Il governo federale stanzia 300 milioni per i minori collocati con forza nel dopoguerra in orfanotrofi e fattorie "per scopi assistenziali"

Questo contenuto è stato pubblicato il 14 gennaio 2015 - 22:29

Si tratta di una delle pagine più nere della storia svizzera. Migliaia di bimbi, in prevalenza dell'etnia nomade Jenisch, strappati nel dopoguerra alle loro famiglie e collocati coattivamente in fattorie o orfanotrofi. Minori oggetto di ripetute violenze, soprusi e abusi e ai quali è stata preclusa una formazione e un'esistenza dignitosa.

Ora il Consiglio federale, in risposta all'iniziativa promossa da Guido Fluri,Link esterno ha deciso di istituire un fondo di 300 milioni di franchi in favore di coloro che sono stati dati in affidamento in applicazione delle cosiddette "misure coercitive a scopo assistenziale". Ma dietro motivazioni umanitarie si celavano di fatto intenti persecutori nei confronti di soggetti emarginati, poveri o non in sintonia con i valori sociali e morali dell'epoca.
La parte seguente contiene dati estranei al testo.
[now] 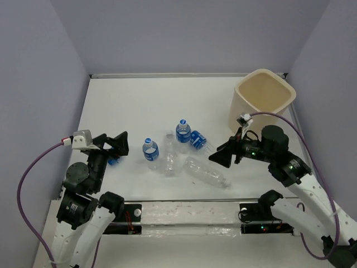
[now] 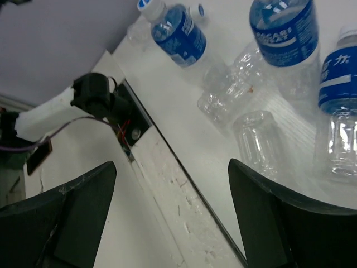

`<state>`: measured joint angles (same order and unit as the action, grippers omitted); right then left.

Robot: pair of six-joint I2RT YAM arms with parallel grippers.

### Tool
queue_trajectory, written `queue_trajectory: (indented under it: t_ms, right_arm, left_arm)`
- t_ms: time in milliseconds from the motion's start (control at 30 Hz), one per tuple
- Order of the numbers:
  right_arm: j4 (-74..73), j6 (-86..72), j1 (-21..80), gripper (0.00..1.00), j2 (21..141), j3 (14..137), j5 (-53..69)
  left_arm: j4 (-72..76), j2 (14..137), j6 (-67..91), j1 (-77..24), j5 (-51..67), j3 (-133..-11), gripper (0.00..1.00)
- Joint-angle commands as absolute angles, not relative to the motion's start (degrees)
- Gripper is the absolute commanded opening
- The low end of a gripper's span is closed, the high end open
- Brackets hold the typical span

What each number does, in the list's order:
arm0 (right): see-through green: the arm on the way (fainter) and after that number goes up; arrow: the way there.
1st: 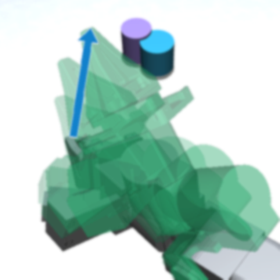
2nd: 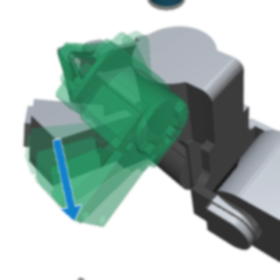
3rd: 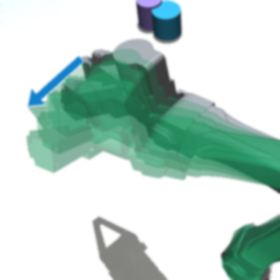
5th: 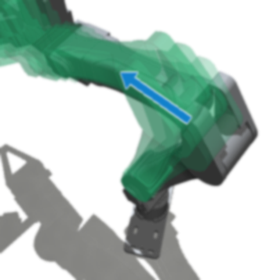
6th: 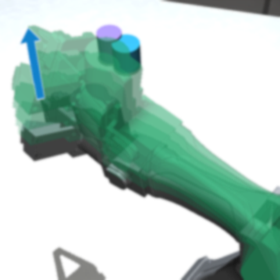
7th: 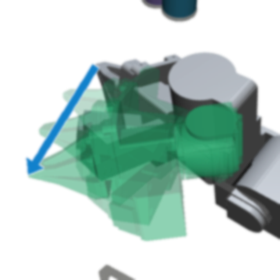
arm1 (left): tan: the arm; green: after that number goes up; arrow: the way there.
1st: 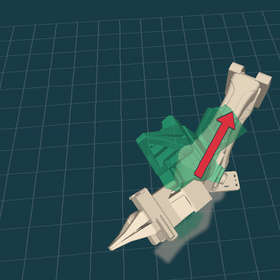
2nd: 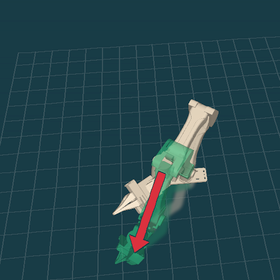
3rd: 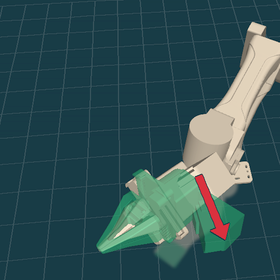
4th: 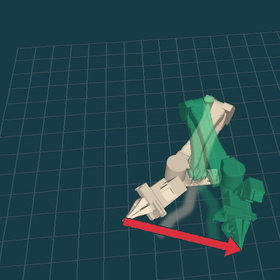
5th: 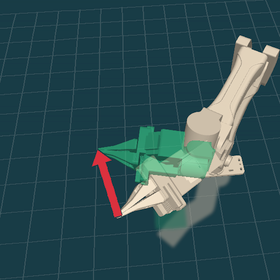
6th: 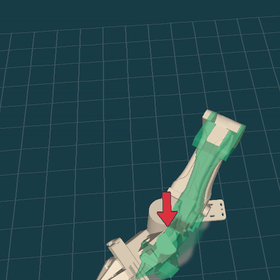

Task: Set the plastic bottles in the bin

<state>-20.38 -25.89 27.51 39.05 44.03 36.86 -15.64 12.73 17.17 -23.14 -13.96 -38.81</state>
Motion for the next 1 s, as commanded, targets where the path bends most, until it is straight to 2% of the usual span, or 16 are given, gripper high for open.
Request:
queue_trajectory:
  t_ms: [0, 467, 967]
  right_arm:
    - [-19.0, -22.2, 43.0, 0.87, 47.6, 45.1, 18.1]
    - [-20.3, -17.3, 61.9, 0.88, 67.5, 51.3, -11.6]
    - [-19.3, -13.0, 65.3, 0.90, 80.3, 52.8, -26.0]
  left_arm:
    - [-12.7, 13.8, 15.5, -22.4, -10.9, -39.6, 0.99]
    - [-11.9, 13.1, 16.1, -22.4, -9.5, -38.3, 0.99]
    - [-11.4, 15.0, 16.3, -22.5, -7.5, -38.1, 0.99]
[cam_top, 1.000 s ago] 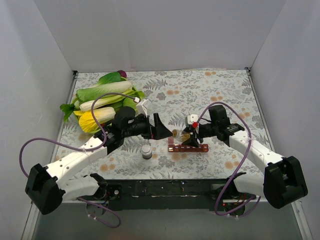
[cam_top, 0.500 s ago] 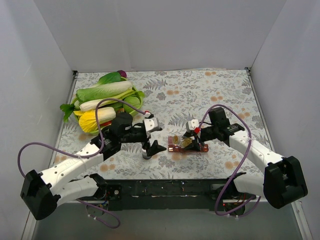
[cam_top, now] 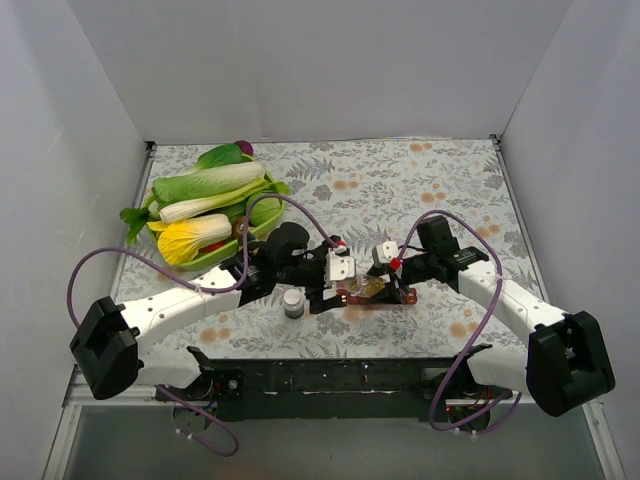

Per queste esecrabili pratiche, che sono arrivate in alcuni casi a sterilizzazioni e aborti coatti, si è dovuta scusare ufficialmente nel 2013 la consigliera federale Simonetta Sommaruga che, non fosse altro che per ragioni anagrafiche, non c'entrava nulla. Ma ora un risarcimento di questa entità, sia esso quello delineato dal governo o dall'iniziativa, potrà per lo meno alleviare i circa 15'000 superstiti e mettere a posto le coscienze dei protagonisti e dei loro conniventi di questa brutta vicenda.